======== DATA

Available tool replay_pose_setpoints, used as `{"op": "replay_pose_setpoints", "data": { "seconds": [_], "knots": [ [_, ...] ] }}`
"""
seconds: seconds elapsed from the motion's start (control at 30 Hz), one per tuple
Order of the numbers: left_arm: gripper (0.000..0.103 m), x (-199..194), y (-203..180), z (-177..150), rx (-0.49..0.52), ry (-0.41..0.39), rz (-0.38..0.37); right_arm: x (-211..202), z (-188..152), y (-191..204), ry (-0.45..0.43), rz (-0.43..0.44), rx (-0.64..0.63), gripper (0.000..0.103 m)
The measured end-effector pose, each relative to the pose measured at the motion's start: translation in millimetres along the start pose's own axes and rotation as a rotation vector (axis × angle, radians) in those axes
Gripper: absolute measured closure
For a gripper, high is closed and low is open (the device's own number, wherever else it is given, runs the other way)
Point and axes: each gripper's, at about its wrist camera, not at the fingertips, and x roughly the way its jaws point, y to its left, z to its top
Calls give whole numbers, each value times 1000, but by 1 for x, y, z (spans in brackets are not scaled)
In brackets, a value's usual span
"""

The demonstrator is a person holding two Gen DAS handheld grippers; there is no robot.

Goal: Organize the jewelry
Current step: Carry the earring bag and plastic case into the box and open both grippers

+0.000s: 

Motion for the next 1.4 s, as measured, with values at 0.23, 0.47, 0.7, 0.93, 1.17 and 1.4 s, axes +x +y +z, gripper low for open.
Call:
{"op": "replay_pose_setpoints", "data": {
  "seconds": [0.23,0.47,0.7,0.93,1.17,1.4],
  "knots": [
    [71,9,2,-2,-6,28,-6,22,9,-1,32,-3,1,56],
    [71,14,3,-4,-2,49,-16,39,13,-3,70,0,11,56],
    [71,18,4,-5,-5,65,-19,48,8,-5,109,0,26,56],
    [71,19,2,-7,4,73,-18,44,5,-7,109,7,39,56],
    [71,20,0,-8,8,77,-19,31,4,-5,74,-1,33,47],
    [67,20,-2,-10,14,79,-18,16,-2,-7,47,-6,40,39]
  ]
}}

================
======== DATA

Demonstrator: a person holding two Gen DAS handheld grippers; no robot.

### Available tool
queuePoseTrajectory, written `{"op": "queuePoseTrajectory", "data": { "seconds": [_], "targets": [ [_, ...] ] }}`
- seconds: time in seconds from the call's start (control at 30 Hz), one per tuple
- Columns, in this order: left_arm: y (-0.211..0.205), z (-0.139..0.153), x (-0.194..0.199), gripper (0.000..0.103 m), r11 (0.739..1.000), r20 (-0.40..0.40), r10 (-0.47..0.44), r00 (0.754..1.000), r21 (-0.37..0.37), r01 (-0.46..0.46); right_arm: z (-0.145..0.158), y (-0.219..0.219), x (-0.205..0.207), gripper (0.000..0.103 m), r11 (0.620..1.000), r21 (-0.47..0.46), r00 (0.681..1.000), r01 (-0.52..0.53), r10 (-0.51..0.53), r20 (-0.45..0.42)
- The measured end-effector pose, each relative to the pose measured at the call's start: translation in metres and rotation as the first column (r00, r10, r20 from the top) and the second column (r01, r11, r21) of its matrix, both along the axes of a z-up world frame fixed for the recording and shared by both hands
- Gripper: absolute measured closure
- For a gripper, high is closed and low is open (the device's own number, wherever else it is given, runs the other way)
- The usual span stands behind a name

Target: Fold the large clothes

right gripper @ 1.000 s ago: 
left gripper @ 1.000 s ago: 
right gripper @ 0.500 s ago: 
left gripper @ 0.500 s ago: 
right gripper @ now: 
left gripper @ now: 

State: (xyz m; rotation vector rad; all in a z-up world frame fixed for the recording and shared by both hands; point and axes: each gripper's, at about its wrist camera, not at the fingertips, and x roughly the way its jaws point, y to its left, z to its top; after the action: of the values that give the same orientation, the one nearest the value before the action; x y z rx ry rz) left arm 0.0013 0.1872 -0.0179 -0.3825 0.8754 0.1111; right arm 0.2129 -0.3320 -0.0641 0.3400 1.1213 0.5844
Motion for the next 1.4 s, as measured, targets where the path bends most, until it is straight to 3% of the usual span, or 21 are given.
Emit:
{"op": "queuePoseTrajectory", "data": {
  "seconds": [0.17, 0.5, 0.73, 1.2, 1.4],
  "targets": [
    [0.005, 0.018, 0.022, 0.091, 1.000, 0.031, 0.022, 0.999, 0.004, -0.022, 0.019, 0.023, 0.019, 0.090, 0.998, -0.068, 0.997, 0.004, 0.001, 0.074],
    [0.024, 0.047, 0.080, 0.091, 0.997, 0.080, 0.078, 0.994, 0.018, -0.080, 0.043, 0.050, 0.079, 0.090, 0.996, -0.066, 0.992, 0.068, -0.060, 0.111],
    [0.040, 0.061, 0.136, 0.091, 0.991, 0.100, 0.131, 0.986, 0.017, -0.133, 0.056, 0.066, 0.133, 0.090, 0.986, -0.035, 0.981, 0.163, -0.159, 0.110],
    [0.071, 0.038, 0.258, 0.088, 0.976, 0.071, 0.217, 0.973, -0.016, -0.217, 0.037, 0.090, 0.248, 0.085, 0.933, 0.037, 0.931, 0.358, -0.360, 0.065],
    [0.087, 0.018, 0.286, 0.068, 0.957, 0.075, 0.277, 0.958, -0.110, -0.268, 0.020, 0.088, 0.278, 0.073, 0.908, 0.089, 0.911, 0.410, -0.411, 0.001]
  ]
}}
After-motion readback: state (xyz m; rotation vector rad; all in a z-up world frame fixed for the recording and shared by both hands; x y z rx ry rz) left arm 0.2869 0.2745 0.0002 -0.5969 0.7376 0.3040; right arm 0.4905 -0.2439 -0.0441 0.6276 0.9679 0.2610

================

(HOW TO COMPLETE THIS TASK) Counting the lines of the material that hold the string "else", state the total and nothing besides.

(OUTPUT OF THE TASK) 2